僕は「はい」と言って、パンフレットを一枚だけもらった。東京の大学だった。家に帰って、すぐに捨てた。

母には話さなかった。

話す意味がないとわかっていたから、ではなく——話したら、母が「行っていい」と言うとわかっていたから。


母はスーパーのレジでパートをしている。

週五日、朝九時から夕方五時まで。時給は九百八十円だと、去年こっそり給与明細を見て知った。教えてくれなかった。「十分やっていけてるから心配しないで」と言うから。

十分なわけがなかった。

僕の学費、教材費、部活の遠征費。全部どこから出ているのか、考えれば考えるほど怖かった。だから考えないようにした。代わりに、バイトを始めた。

「お小遣い稼ぎたいだけ」と母には言った。

母は「無理しないでね」と言った。

僕たちはいつも、そうやって本当のことを言わなかった。


同じクラスの村田が東京の美大を目指していると知ったのは、文化祭の準備中だった。

村田は絵が上手かった。クラスの装飾を任されて、黒板に chalk art を描いていた。細い指で、迷いなく線を引いていた。

「すごいな」と僕は言った。

「ありがと。でも親には反対されてる」と村田は言って、笑った。笑い方が少し歪んでいた。「美大なんか行って何になる、みたいな」

「それでも目指すの?」

「うん」村田は迷わず答えた。「親を説得するより、受かってから考えようと思って」

僕はその答えが羨ましかった。

反対されることを前提にして、それでも動ける人間が、羨ましかった。

僕には、反対する親がいなかった。母は何でも「あなたが決めたなら」と言う。その優しさが、一番重かった。


十一月に、母が体調を崩した。

大したことじゃないと言った。風邪だと言った。でも三日仕事を休んで、四日目に這うように出かけていくのを、僕は見ていた。

「休んでていいよ」と僕は言った。

「大丈夫、慣れてるから」と母は言った。

玄関で靴を履く母の背中を見ながら、僕は何も言えなかった。送り出して、ドアが閉まってから、ダイニングに戻って椅子に座って、しばらく動けなかった。

テーブルの上に、母が朝作っておいてくれたおにぎりが二つあった。

ラップに包まれた、少し歪な形のおにぎり。

僕はそれを見て、ようやくわかった気がした。母も、嘘をついているんだ、と。

「大丈夫」というのは母の嘘で、「美味しい」というのは僕の嘘で、僕たちはずっと、お互いを守るために嘘をつき続けていた。
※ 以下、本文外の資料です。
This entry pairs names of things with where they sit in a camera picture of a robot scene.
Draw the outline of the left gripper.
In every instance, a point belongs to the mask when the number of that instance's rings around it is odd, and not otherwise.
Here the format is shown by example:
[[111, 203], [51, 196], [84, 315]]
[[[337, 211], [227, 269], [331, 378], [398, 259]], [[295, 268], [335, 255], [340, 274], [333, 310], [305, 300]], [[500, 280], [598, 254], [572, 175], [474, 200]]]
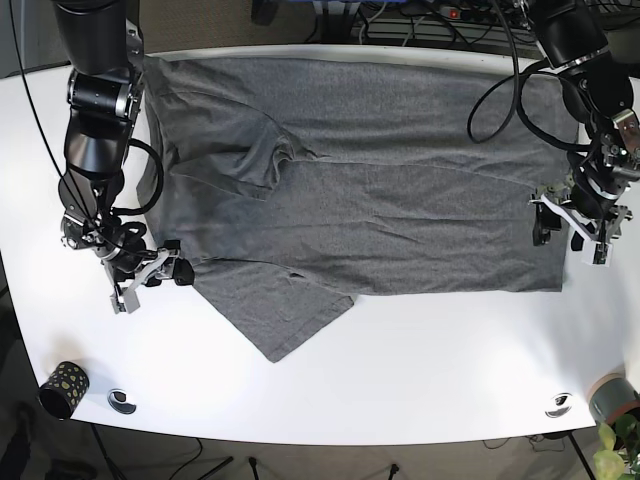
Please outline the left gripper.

それが愛情なのかもしれなかった。でも、それが正しいのかどうか、わからなかった。


夜、母が帰ってきた。

顔色が悪かった。それでも「今日は何食べたい?」と聞いてきた。

「作らなくていいよ、コンビニで買ってくる」

「ううん、作る。たいしたものじゃないけど」

「いいって」

「作りたいの」

母の声が少し強くなった。

僕は黙った。

母はエプロンをつけて、冷蔵庫を開けた。たまごと、残り物の野菜と、豆腐。それだけを取り出して、ぼんやり眺めていた。

「……お母さん」

「なに?」

「大学、東京のところも、一応調べてみようと思う」

沈黙が落ちた。

母は冷蔵庫のドアを閉めた。ゆっくりと、こちらを振り返った。

「……そう」

「うん。先生に言われてさ」

「そっか」

母の表情が、一瞬だけ崩れた。泣くのかと思った。でも泣かなかった。かわりに、また冷蔵庫を開けた。

「たまご、三個でいい?」

「うん」

「炒め物にしようか」

「うん」

それだけだった。

東京の話も、お金の話も、体調の話も、何も続かなかった。でも何かが、少しだけ変わった気がした。小さな針が、ほんの少し動いたような。

フライパンの音が、台所に響いた。

母の背中は小さかった。でもエプロンの紐をきつく結んで、迷いなく卵を割っていた。その横顔を、僕はダイニングから見ていた。

何か言いたいことがあった。

でもまだ、言葉が見つからなかった。


その夜、布団の中でスマートフォンを開いた。

捨てたはずの東京の大学名を、検索窓に打ち込んだ。

出願締め切りまで、あと四ヶ月あった。